> _Problem statement_
Pictures must not appear in the copy. Set down exactly the line with "This is a comparison" and each line after it through the end of the data below.

> _Recorded data_

_____

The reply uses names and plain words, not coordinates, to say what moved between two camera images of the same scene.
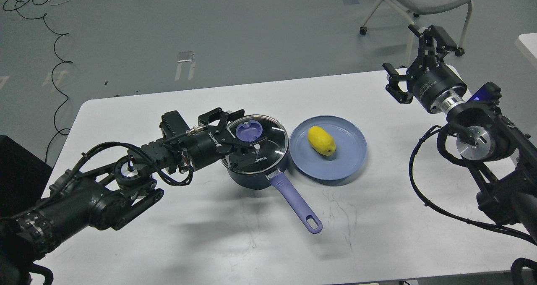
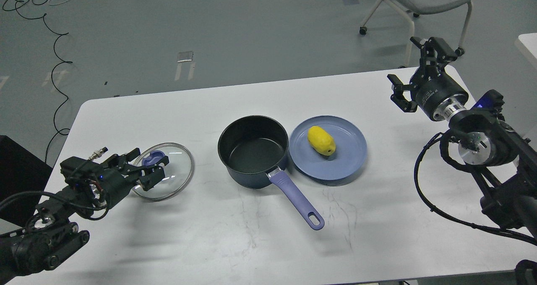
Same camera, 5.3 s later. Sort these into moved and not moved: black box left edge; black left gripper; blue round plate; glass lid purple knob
Moved: black left gripper; glass lid purple knob
Not moved: blue round plate; black box left edge
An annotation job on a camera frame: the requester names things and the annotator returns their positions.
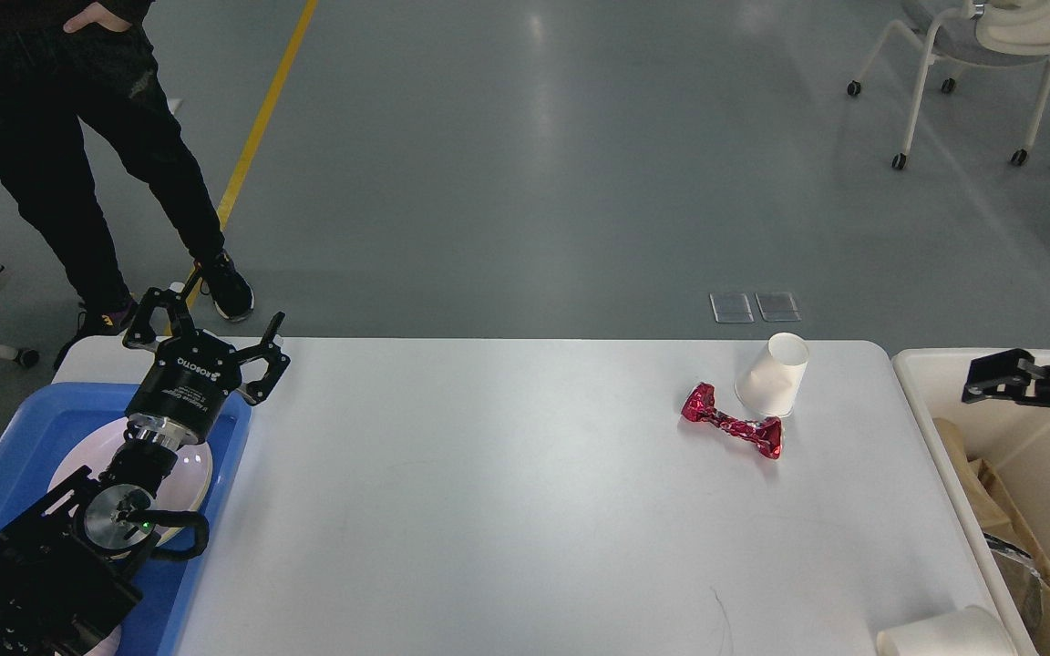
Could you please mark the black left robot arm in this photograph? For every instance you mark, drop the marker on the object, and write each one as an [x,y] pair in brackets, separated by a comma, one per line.
[68,562]

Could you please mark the white chair on wheels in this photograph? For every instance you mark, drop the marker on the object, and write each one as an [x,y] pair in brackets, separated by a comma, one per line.
[971,35]

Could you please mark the red foil wrapper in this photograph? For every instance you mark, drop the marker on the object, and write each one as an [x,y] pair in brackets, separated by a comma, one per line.
[765,434]

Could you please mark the person in black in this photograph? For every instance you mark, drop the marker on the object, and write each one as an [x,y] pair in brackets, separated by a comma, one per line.
[65,65]

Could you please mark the pink plate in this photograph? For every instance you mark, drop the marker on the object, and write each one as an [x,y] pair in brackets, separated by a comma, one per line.
[192,469]

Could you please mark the blue plastic tray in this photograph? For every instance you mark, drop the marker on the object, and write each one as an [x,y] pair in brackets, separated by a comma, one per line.
[43,430]

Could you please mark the beige waste bin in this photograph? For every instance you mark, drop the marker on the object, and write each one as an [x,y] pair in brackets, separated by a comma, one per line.
[1015,439]

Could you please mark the white paper cup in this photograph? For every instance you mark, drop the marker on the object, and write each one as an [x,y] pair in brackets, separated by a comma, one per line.
[770,385]

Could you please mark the floor socket plates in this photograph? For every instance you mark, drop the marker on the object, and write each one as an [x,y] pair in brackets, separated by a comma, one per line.
[734,308]

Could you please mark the brown paper bag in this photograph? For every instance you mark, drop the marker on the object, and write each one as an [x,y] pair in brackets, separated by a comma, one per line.
[990,500]

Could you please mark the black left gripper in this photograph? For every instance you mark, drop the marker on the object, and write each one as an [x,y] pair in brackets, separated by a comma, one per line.
[186,381]

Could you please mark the white paper roll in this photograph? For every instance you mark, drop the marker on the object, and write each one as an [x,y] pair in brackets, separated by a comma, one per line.
[970,631]

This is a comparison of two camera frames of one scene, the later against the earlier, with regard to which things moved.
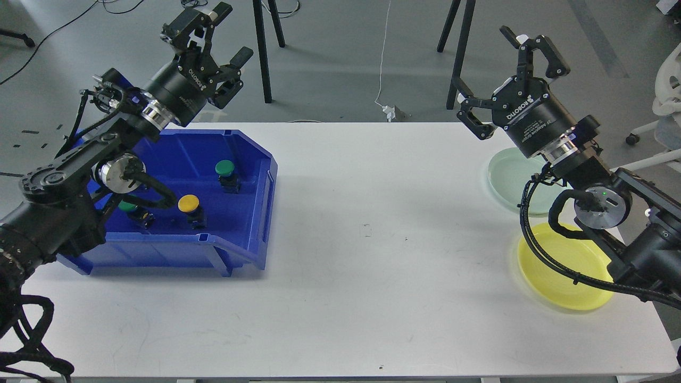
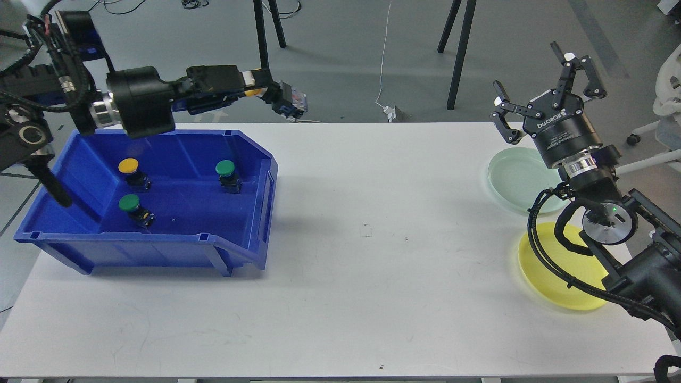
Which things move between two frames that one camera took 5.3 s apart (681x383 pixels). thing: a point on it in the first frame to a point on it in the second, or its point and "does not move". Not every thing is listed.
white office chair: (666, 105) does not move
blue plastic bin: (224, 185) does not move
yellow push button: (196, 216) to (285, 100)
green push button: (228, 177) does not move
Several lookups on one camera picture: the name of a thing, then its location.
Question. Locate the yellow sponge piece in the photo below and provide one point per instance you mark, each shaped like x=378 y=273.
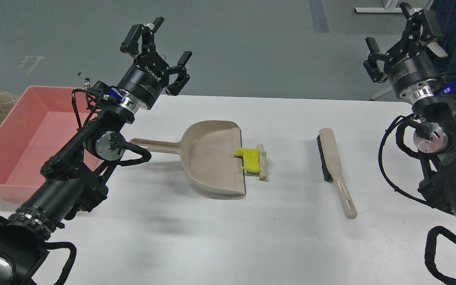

_____

> _Finished exercise_
This is a comparison of two camera frames of one scene, the later against the earlier, with regard to which things moved.
Which things move between two frames that one camera took 5.3 s apart (681x383 pixels). thing: a point on it in the first frame to a point on it in the second, or its point and "does not move". Not every thing is listed.
white office chair: (666, 105) does not move
blue plastic bin: (224, 185) does not move
yellow push button: (196, 216) to (285, 100)
green push button: (228, 177) does not move
Several lookups on one camera picture: the name of a thing, then its location.
Question. Locate the yellow sponge piece in the photo below and provide one point per instance you mark, each shaped like x=378 y=273.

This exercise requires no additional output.